“I am a great and sublime fool. But then I am God’s fool, and all His works must be contemplated with respect.” –Mark Twain
I read novels so rarely these days that it’s become a matter of embarrassment. A novel is hard for me to justify given the pile of books about “real” things waiting for me on my reading table. It’s not that I haven’t understood the place of great literature, intellectually, but the silent prejudice directing my personal reading habits has been this idea that a novel is an inferior device for communicating reality. (In my younger days I read some hideous novels.) It is long past time to disabuse myself of this notion: Michael O’Brien has forced me to turn the page, so to speak, which is something he is skilled at doing.

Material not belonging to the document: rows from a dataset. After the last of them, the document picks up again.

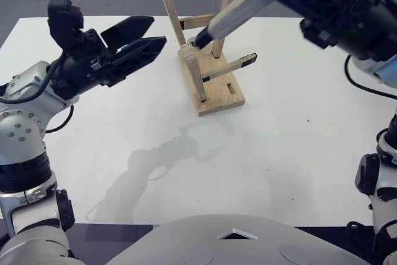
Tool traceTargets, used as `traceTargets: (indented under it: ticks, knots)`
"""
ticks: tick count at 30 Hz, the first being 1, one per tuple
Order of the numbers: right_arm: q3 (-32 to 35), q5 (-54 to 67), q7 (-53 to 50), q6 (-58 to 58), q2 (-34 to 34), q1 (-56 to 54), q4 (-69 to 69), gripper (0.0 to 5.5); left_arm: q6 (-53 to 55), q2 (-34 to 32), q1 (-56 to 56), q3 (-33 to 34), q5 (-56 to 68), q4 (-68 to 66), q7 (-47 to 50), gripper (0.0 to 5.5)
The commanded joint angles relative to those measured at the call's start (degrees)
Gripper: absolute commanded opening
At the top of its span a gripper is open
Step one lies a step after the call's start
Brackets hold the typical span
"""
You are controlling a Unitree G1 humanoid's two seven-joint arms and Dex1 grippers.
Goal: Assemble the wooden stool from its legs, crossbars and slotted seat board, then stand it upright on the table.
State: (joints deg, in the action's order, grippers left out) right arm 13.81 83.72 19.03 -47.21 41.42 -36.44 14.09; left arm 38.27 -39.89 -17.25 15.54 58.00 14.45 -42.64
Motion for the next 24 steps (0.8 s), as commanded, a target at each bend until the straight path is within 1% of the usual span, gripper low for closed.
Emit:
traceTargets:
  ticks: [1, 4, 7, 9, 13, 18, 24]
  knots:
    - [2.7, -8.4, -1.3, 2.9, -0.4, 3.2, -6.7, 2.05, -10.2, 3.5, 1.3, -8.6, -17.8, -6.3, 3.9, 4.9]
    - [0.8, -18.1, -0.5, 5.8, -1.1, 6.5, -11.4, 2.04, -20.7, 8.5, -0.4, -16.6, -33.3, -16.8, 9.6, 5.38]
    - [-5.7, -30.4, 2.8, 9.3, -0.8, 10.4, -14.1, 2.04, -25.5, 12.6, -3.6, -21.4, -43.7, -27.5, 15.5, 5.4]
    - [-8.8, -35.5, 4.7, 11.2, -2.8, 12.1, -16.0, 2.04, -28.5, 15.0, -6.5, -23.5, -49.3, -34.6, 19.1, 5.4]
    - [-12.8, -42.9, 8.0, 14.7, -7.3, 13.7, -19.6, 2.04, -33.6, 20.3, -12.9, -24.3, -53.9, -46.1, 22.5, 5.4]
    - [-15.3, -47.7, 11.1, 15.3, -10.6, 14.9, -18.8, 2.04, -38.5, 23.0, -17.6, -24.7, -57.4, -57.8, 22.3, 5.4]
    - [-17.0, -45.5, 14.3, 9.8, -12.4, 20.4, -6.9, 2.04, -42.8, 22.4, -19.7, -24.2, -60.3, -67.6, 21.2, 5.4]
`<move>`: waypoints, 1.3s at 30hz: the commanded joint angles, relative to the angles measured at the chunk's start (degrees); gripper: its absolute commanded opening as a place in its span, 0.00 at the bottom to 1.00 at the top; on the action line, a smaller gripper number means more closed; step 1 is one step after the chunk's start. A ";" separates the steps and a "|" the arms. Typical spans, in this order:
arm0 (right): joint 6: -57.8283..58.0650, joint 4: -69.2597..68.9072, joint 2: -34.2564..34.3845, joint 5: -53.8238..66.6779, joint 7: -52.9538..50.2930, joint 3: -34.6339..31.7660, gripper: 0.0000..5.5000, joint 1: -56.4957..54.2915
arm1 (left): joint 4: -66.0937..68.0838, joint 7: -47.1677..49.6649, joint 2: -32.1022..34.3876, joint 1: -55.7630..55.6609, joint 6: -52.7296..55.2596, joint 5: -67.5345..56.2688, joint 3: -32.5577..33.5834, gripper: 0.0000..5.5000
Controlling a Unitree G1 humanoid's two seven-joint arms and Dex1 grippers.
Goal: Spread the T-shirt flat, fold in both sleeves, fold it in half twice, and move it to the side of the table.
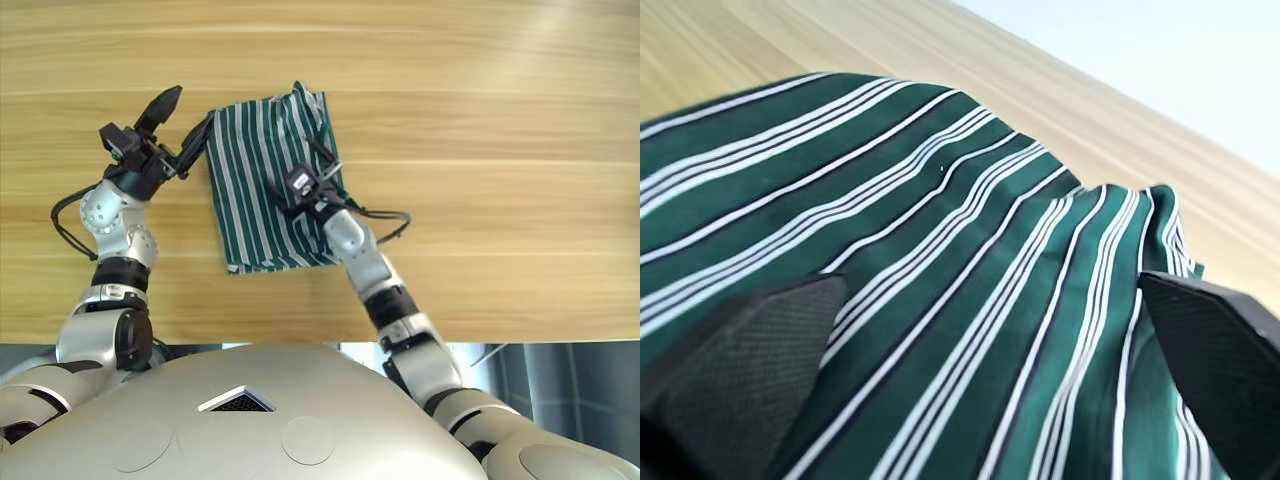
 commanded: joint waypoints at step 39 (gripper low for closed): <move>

“The Fool of New York City” is a feat of the imagination. It’s not the strangest novel I have ever read, but it comes close, and the strangeness is all the more pronounced because of it’s very plausibility. “This is New York City, after all”, says one of his minor characters. O’Brien takes the reader on a gripping journey of mystery, adventure, tragedy and romance, with a knack for inserting the reader directly into the shoes of his protagonists. And who are these protagonists? The first is a giant nearly eight feet tall, a wholesome Iowa farm boy who landed in NYC on a basketball scholarship, but also a man with secrets; the second, a tormented soul he found nearly frozen in an abandoned building, an amnesiac with a cosmopolitan background and a tragic past he can’t remember. Together, they set off to discover the amnesiac’s true identity …
I can’t say much more than this without getting into spoiler territory. Read this delightful book. It’s comparatively short for an O’Brien novel, and it is infused with realities that one does well to contemplate.